_What you should do_
Can you copy out the data exactly? Leave the images out.

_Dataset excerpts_
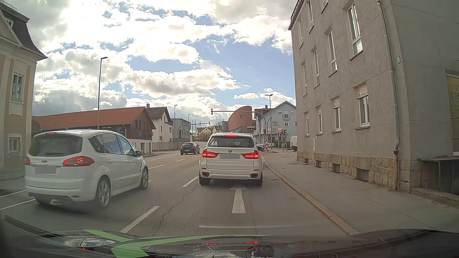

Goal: Follow the waypoints while adhering to traffic rules and regulations

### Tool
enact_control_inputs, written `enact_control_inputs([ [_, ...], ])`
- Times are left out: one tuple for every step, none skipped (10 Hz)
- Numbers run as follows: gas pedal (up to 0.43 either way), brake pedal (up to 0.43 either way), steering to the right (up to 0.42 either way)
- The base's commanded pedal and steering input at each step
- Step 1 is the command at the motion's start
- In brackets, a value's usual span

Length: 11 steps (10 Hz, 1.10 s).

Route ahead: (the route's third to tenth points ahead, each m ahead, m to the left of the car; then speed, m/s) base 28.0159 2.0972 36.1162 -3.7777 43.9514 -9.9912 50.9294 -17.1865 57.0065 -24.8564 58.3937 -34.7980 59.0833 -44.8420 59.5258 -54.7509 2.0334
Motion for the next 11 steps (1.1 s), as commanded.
enact_control_inputs([
  [0.0,0.128,-0.007],
  [0.0,0.134,-0.007],
  [0.0,0.134,-0.007],
  [0.0,0.134,-0.007],
  [0.0,0.134,-0.006],
  [0.0,0.134,-0.007],
  [0.0,0.134,-0.006],
  [0.0,0.134,-0.007],
  [0.0,0.134,-0.007],
  [0.0,0.14,-0.006],
  [0.0,0.146,-0.006],
])
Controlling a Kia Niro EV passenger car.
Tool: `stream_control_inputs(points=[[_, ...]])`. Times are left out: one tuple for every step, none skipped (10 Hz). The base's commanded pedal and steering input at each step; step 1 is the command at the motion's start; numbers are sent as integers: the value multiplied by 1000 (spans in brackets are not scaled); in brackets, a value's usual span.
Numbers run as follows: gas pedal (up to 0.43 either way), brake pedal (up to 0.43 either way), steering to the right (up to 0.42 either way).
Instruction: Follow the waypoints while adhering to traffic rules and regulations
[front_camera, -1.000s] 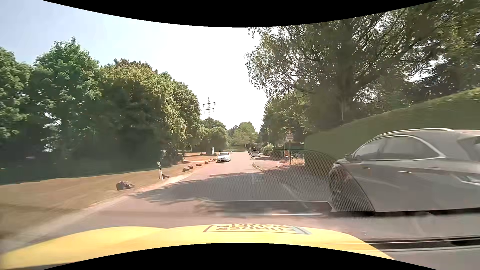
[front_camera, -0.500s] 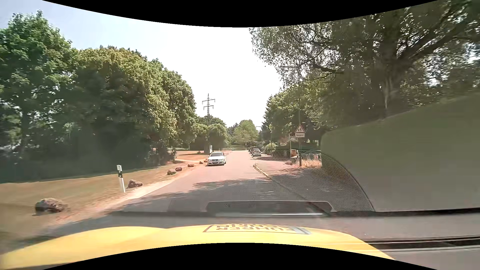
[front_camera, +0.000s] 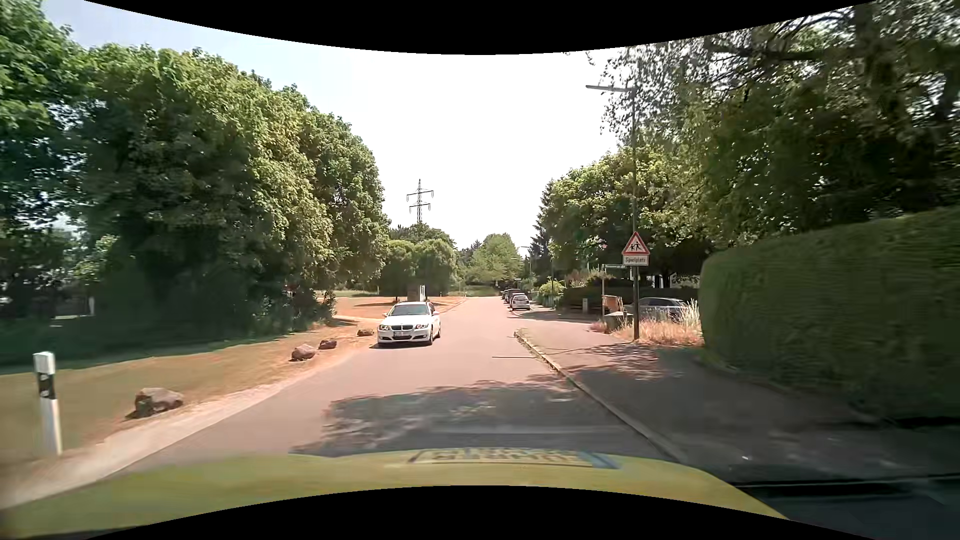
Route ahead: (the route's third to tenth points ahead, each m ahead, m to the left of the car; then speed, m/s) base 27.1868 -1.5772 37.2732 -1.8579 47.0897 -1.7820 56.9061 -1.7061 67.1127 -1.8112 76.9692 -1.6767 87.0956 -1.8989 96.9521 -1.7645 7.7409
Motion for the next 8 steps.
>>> stream_control_inputs(points=[[0,0,-15],[0,0,-15],[0,0,-17],[0,0,-23],[0,0,-31],[0,0,-33],[0,0,-32],[0,0,-33]])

_Result of this task_
Goal: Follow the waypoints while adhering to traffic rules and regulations

### Tool
enact_control_inputs, written `enact_control_inputs([ [_, ...], ])`
- Times are left out: one tuple for every step, none skipped (10 Hz)
- Numbers run as follows: gas pedal (up to 0.43 either way), brake pedal (up to 0.43 either way), steering to the right (up to 0.42 either way)
- The base's commanded pedal and steering input at each step
- Step 1 is the command at the motion's start
- In brackets, a value's usual span

Length: 11 steps (10 Hz, 1.10 s).

Route ahead: (the route's third to tenth points ahead, each m ahead, m to the left of the car; then speed, m/s) base 28.0159 2.0972 36.1162 -3.7777 43.9514 -9.9912 50.9294 -17.1865 57.0065 -24.8564 58.3937 -34.7980 59.0833 -44.8420 59.5258 -54.7509 2.0334
Motion for the next 11 steps (1.1 s), as commanded.
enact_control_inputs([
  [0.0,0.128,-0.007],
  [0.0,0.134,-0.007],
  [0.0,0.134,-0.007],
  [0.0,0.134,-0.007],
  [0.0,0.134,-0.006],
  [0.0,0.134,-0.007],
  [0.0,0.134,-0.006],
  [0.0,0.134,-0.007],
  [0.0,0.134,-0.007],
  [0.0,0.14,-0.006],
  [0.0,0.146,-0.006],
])
Controlling a Kia Niro EV passenger car.
Tool: `stream_control_inputs(points=[[_, ...]])`. Times are left out: one tuple for every step, none skipped (10 Hz). The base's commanded pedal and steering input at each step; step 1 is the command at the motion's start; numbers are sent as integers: the value multiplied by 1000 (spans in brackets are not scaled); in brackets, a value's usual span.
Numbers run as follows: gas pedal (up to 0.43 either way), brake pedal (up to 0.43 either way), steering to the right (up to 0.42 either way).
Instruction: Follow the waypoints while adhering to traffic rules and regulations
[front_camera, -1.000s] 
[front_camera, -0.500s] 
[front_camera, +0.000s] 
Route ahead: (the route's third to tenth points ahead, each m ahead, m to the left of the car; then speed, m/s) base 27.1868 -1.5772 37.2732 -1.8579 47.0897 -1.7820 56.9061 -1.7061 67.1127 -1.8112 76.9692 -1.6767 87.0956 -1.8989 96.9521 -1.7645 7.7409
Motion for the next 8 steps.
>>> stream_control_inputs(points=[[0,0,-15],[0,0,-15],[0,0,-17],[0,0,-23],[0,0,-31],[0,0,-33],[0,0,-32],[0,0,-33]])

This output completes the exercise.